THE PROBLEM: The lines to copy are those holding the string "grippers" in the entries below.
BEGIN GIVEN RECORDS
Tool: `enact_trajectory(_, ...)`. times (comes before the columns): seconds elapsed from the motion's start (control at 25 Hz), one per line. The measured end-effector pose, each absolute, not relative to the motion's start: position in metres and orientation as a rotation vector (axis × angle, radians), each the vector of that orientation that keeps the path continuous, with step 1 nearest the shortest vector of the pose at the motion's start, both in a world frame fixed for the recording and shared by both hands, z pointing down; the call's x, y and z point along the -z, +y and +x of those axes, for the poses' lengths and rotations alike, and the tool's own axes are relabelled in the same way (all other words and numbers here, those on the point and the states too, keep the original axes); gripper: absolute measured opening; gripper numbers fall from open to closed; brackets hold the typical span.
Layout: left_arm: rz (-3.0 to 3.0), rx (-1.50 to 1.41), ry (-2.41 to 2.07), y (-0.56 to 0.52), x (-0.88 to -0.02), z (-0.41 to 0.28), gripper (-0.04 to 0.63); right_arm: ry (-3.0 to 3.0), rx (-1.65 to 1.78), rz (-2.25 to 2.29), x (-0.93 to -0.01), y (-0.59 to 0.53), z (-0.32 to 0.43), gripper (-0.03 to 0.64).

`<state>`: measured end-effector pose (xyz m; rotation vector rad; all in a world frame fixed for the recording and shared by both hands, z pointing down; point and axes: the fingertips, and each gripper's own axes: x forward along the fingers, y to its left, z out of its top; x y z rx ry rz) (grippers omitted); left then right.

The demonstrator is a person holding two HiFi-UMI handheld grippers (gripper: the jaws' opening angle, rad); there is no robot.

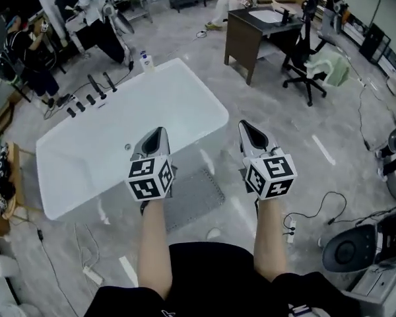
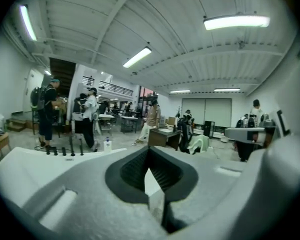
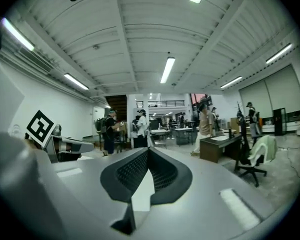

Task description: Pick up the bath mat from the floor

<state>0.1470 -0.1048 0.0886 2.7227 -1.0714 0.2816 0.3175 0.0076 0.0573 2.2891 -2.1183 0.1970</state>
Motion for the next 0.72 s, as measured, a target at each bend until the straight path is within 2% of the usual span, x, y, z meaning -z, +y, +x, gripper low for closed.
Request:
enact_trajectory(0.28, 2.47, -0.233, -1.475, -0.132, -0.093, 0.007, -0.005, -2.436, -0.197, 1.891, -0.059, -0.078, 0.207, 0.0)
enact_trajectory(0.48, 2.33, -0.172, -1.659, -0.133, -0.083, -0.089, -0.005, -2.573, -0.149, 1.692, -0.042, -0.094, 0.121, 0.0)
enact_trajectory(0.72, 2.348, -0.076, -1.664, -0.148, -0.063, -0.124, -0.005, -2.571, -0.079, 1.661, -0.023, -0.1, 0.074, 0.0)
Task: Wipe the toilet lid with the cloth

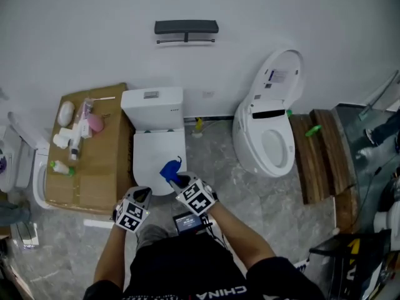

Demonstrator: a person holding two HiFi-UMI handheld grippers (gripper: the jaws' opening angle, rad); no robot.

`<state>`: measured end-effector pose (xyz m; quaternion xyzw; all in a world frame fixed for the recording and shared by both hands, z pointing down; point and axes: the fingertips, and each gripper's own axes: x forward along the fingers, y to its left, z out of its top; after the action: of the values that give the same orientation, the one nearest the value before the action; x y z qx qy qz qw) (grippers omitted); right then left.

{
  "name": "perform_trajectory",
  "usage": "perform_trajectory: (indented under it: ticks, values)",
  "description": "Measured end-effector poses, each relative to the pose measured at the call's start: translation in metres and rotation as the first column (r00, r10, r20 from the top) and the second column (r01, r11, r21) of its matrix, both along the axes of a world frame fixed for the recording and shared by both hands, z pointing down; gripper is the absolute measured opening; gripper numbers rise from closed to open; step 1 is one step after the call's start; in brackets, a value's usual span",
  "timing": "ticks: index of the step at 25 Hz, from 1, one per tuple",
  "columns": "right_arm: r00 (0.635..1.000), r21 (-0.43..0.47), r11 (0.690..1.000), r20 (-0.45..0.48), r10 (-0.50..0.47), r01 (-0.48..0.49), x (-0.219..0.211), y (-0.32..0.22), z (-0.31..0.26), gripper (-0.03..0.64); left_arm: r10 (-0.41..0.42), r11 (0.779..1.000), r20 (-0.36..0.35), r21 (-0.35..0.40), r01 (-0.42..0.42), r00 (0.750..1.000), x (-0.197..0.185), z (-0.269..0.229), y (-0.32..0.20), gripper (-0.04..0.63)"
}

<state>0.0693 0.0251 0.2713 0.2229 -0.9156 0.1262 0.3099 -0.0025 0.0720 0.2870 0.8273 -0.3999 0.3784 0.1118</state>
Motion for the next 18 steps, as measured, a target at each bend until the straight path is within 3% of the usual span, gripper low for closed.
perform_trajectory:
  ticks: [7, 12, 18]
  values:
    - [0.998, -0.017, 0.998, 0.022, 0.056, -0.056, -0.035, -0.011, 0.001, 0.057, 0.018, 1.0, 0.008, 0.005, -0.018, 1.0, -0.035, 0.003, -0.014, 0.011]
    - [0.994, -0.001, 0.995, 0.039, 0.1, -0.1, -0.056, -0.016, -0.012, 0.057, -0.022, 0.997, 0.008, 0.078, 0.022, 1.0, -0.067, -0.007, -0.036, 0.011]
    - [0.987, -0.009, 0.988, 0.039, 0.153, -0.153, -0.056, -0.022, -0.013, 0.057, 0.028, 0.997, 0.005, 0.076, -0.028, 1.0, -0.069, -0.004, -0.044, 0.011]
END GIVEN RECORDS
RESULT BELOW:
`<state>`: measured end-effector pose (xyz m; rotation vector rad; all in a world frame fixed for the recording and shared by both hands, z pointing down; point and axes: the fingertips, and each gripper's own axes: x forward along the fingers, y to its left, z out of its top; x y z rx ry rz) (grippers omitted); left then right.
The demonstrator is a person holding two HiFi-UMI handheld grippers (gripper: the jaws' opening angle, rad); there is no robot.
Demonstrator: a person holding two HiFi-UMI handheld grippers (gripper: the jaws' opening angle, rad); no robot.
`<state>`: measured end-effector pose (xyz m; quaternion xyzw; all in a world frame fixed for the recording and shared by both hands, z pointing down; point and axes: the fingertips, and each gripper's own axes: x forward along the fingers, y to its left, z out of its top; after the action: of the values that give the same orientation, the one nearest the value before the action; x y z qx qy qz qw) (grippers omitted); right then left.

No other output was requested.